Pleasant scents wafted in through the open window, along with the warm breeze, and he realized that Luna had taken the flat above the baker's on the high street, next to the Post Office. This seemed to be a deliberate choice to further her work with the Blodeuwedd owls, many of whom worked for the postal service, but it also ensured a ready supply of fresh bread and sticky buns.

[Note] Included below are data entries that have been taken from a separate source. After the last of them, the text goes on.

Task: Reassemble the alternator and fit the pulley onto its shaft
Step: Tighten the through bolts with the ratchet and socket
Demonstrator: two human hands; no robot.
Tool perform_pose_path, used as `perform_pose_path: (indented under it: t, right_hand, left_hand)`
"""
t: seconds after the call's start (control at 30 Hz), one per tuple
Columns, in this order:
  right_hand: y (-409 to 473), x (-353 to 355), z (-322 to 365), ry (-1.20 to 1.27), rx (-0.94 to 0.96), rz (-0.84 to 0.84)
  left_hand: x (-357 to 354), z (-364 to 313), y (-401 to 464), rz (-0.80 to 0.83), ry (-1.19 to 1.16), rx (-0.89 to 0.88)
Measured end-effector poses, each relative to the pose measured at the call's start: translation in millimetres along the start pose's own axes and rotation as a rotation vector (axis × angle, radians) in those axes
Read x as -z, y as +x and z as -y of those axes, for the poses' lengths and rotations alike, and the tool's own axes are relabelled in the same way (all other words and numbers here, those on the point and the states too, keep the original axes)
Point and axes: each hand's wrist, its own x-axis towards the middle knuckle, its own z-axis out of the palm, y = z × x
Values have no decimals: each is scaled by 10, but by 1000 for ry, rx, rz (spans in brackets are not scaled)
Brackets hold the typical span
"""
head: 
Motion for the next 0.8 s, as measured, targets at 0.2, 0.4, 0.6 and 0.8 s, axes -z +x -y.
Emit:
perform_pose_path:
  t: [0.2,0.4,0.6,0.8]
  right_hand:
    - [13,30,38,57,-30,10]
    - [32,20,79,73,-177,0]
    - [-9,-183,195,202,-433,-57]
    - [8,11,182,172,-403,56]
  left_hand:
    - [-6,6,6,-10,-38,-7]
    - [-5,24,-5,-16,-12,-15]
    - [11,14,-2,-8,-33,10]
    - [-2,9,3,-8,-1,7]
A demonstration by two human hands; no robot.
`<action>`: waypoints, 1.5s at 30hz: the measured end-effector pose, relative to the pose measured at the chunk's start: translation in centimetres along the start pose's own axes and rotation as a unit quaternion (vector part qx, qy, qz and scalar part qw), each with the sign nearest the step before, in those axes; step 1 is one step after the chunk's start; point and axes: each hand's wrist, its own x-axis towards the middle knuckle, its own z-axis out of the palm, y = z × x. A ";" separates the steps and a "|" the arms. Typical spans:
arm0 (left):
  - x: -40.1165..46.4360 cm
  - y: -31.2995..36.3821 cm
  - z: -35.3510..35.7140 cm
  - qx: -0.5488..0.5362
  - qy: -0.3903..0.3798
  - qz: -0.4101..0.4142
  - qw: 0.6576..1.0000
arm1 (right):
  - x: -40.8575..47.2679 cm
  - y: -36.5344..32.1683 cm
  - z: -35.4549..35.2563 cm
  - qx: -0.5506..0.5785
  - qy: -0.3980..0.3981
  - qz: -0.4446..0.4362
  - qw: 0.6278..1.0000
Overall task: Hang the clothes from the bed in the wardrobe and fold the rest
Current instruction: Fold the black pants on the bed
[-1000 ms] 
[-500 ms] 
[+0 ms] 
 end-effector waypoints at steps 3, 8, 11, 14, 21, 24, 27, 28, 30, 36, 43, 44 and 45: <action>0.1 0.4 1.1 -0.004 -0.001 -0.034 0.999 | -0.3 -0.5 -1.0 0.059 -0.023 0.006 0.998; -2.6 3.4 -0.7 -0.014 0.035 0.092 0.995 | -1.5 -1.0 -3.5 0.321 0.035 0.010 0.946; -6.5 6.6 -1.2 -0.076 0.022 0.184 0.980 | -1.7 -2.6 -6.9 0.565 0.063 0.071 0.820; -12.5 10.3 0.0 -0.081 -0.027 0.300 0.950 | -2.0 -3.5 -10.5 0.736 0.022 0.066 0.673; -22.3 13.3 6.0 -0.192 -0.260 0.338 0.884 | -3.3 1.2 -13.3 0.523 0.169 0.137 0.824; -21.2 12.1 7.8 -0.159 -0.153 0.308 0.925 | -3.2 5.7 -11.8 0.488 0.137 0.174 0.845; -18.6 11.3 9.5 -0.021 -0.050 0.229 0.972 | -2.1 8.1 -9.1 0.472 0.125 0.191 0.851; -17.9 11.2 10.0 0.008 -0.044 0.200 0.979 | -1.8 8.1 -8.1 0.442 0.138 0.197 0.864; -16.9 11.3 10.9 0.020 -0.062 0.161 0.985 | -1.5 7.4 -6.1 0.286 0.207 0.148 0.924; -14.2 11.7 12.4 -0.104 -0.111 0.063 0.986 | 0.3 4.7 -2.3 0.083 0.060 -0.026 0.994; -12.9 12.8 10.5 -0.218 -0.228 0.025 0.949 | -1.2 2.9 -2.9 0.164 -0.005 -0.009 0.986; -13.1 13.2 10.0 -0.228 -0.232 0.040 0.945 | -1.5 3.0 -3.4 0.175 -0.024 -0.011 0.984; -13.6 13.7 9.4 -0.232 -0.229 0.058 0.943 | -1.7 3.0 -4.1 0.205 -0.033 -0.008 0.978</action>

When he wasn't simply dozing, Luna talked to him softly, telling him what was going on in the world of 2018 - although he was never sure quite how much of her conversation he could trust, and tried discreetly to check the more incredible parts with Lionel or with Hermione, who came almost every day, usually with Ronald in tow, although he was at a loss to understand why she should bother. For the first several days, his life was circumscribed by the twin limits of bed and the bathroom. The constant seepage of blood from his neck, and the necessity of being woken every hour or two to down more Blood-Replenishing Potion, left him permanently exhausted and faint: but the blessed thing about being constantly woken was that it gave the nightmares little chance to take hold, and he was able to loosen the reins of himself a little and fall into sleep without fearing what might await him there.
According to Luna, Kingsley Shacklebolt had taken over as Minister, and had finally ended the immemorial pact whereby the wizarding world sacrificed prisoners to the Dementors in order to keep them on their offshore island. The Dementors were not pleased, even though they had broken the contract first by swarming ashore at Riddle's behest, and much of the work of the Aurors was now taken up with fending off Dementor attacks on wizard and Muggle alike. On the basis of a childhood spent listening to cop shows through a cupboard door, Potter had introduced the Aurory to revolutionary ideas like collecting actual evidence of guilt, cautioning suspects and not roughing them up unduly; and Hermione was doing her best, with mixed success, to persuade the Department of Magical Law Enforcement to adopt the concepts of innocent-until-proven-guilty, equality before the law (even for non-humans and poor persons) and not slinging people into prison for twelve years without a trial.
All of which only served to bring back vivid memories of the six weeks which Severus himself had spent in Ministry custody, spanning a miserable, freezing Christmas and his own twenty-second birthday, being put through the mill first by human interrogators and then by Dementors. Those six weeks had haunted his dreams ever since, and still made the palms of his hands ache with remembered pain: even though Poppy Pomfrey had done a beautiful job of re-setting the smashed bones. He should be glad, he supposed, that other boys would no longer suffer the same fate, although he couldn't help but feel bitter about a scarring experience which, at the time, he had seen as just punishment for his failure to save Lily.
Yet, his bitterness was less than he had expected, almost a numb thing, like a foot which had gone to sleep. He wondered if it came of having been dead, or of Luna's unwonted and, in his view, unwarranted kindness (but not unwanted, oh no, if he was honest with himself it was oddly soothing to have somebody who wasn't a house-elf bring him a cup of coffee and a Danish pastry, and stay to talk to him almost as if they wanted to).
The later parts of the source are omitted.